I've spent a full week on it already, with a mix of getting the last big chunk working properly, which involves making the API I wrote return the same values as a set of test data from the existing system. I had hundreds of failures starting on Monday, I plan to be done by close-of-business Friday, and am close to on Track with fifty as of Thursday afternoon.
This also included: getting the person inheriting the Java package up and running with source control and all of the IDE tools for that, and making sure that the person taking on the Objective-C side of development could pull down everything from the Source Control and build properly. I also learned a lot of the little details of things that I've done right or wrong as I prep for handoff.
The Good:
- I used source control and configured the repos well enough that aside from some minor permissions tweaks and configuration changes it was trivial for the other developers to pull down a version of the project that would compile and run.
- I documented the tools and structure of most of the project, even the very terse notes that I kept made it significantly easier to expand that out into something that will be useful for the developers inheriting it.

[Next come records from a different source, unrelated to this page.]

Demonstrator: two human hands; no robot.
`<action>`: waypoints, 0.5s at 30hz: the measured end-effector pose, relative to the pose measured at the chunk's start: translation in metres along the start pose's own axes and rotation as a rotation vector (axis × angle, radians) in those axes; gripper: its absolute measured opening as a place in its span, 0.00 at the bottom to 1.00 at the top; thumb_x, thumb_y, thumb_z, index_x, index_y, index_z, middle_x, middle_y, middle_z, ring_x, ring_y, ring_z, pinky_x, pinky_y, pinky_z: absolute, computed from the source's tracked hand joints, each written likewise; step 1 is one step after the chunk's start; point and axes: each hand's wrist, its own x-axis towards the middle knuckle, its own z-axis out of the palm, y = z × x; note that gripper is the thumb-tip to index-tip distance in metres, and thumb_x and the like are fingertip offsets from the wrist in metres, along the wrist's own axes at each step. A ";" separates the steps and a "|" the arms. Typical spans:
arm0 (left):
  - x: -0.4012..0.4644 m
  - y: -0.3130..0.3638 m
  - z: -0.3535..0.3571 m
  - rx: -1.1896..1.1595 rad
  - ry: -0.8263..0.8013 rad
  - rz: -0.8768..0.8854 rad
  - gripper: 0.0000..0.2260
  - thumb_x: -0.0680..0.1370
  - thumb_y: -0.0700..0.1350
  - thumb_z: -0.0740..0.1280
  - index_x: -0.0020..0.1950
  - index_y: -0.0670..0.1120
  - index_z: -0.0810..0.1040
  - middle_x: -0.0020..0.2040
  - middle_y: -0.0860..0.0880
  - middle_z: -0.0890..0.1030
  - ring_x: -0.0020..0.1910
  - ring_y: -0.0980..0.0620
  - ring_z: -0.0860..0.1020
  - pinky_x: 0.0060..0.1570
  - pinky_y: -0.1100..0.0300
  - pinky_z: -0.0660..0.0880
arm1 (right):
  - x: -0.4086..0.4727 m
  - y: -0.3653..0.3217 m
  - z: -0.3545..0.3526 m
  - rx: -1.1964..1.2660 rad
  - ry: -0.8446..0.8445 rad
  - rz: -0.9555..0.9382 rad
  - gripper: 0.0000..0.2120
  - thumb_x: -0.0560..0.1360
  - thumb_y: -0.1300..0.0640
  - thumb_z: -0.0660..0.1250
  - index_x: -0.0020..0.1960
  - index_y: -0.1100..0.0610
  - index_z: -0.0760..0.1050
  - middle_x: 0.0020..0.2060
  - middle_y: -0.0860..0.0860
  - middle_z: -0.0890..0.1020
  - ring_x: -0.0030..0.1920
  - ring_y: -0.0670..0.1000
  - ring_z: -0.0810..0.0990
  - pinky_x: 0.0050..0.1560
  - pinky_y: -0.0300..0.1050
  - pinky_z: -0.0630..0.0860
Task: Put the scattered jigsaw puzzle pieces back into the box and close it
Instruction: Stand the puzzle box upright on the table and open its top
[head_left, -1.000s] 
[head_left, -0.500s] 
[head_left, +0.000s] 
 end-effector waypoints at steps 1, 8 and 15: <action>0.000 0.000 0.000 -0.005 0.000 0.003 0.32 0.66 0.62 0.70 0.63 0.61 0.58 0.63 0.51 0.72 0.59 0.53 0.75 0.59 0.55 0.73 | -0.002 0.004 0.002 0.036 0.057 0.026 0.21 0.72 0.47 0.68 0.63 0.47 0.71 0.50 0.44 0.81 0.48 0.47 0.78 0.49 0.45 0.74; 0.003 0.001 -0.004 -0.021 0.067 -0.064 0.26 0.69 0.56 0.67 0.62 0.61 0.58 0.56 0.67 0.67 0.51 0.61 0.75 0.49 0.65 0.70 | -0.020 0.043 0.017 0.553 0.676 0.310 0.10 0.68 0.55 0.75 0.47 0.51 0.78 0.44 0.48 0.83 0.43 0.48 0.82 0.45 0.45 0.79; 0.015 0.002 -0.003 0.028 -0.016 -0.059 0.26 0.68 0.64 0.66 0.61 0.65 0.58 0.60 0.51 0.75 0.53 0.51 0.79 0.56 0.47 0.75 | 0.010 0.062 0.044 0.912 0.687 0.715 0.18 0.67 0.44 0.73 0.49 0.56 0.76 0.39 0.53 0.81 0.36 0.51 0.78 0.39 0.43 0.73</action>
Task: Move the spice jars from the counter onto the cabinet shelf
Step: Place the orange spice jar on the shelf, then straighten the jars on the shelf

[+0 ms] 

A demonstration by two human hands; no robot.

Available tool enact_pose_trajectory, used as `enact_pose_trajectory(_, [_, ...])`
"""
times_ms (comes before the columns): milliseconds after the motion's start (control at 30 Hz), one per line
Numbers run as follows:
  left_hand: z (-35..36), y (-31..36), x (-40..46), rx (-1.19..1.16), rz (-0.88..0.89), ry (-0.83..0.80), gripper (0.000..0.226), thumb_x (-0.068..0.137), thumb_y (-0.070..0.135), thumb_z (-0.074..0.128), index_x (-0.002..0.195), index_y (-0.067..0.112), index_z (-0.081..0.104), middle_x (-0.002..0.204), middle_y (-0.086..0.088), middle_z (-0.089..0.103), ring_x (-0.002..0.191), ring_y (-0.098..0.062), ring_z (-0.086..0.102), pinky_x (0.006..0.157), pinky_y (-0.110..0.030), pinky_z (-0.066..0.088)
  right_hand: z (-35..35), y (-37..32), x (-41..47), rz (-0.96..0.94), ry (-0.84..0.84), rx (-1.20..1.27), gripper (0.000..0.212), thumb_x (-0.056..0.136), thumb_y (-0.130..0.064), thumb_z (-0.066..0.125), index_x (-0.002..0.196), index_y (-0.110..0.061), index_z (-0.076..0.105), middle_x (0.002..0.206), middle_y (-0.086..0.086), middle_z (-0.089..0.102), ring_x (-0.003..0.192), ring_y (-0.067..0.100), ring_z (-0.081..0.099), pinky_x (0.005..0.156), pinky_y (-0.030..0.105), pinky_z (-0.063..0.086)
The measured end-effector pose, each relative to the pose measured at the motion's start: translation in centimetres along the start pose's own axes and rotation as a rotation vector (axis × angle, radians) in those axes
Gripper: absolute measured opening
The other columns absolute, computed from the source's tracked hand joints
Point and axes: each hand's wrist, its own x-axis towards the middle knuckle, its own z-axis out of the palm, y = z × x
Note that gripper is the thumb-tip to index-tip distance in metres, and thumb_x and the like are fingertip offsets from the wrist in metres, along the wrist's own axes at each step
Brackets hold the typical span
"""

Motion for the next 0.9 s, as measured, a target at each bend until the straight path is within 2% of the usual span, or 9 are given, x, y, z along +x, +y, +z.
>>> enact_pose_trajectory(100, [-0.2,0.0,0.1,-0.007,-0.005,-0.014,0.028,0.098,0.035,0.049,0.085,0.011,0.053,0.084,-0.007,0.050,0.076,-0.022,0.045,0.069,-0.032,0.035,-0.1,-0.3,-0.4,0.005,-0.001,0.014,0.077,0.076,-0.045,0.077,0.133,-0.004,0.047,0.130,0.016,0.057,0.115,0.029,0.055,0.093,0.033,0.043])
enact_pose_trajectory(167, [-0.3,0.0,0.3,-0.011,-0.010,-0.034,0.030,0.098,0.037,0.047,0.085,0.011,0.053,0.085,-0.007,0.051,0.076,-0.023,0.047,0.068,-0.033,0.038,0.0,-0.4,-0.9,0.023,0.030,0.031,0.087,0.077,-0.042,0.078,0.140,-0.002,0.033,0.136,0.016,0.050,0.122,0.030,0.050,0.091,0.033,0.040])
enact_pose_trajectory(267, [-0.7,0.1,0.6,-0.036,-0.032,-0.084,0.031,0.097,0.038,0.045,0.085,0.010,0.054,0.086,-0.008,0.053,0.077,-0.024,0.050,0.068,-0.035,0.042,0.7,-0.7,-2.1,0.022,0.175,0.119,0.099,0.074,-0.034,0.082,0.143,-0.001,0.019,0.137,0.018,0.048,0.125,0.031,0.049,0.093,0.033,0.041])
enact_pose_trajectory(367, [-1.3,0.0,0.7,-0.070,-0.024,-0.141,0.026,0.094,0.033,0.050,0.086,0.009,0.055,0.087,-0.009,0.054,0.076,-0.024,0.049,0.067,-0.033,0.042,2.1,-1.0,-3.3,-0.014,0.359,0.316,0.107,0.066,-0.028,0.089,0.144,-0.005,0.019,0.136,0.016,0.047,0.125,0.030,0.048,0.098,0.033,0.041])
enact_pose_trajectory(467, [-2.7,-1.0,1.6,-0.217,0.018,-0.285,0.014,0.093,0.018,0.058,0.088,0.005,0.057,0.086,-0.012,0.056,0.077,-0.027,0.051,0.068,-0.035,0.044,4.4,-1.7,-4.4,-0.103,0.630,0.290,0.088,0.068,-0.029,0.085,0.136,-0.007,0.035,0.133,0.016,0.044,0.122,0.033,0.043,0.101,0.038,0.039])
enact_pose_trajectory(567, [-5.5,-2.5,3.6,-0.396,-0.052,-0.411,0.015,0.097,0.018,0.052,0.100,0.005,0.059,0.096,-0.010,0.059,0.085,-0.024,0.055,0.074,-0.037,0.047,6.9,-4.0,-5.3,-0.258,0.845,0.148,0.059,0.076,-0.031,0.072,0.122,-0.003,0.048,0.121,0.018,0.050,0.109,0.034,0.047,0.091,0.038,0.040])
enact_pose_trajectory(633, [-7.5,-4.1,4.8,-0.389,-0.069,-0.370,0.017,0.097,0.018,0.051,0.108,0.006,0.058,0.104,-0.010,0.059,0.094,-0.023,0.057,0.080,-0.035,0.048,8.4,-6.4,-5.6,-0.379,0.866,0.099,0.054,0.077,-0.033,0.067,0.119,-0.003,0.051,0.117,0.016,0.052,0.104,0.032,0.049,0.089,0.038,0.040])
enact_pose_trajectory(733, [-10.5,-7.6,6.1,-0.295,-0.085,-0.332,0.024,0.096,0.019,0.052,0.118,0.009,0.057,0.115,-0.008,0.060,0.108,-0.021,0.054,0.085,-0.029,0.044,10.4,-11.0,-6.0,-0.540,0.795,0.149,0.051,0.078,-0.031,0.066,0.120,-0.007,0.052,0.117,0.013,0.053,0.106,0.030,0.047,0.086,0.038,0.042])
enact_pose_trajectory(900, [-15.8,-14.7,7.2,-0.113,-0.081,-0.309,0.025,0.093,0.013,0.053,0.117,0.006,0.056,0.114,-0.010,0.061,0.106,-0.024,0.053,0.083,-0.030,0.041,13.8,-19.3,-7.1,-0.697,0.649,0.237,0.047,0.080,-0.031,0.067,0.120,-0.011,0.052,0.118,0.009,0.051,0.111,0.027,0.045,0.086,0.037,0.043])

- I tried to keep the code modular, with explicit private and public methods so that learning how to work with a section will require minimal understanding on the internals.
- I followed Style guides, and either automated the formatting or used linters that informed me when I broke the rules. This hopefully will increase code readability long term.
- After I got something working, I refactored and reworked it until the code was also clean and and well structured. It's by no means perfect, but I did do a lot to reduce repetitive checks in code into functions or blocks whenever possible.
The Bad:
- I got into testing the code very late in the game, and the test suite only covers incredibly specific cases.
- As much as some of the more complex details of my development environment is defined by requirements the multi-OS, multi-language requirements make the whole setup cumbersome to teach to others.
- As much as I have decent documentation on most of the project, more documentation and more detailed documentation would be better.
- Which the project will be at a releasable 1.0 before I leave, there were several sections of the project that I still wanted to rewrite to better deal with features that were added in the second half of development.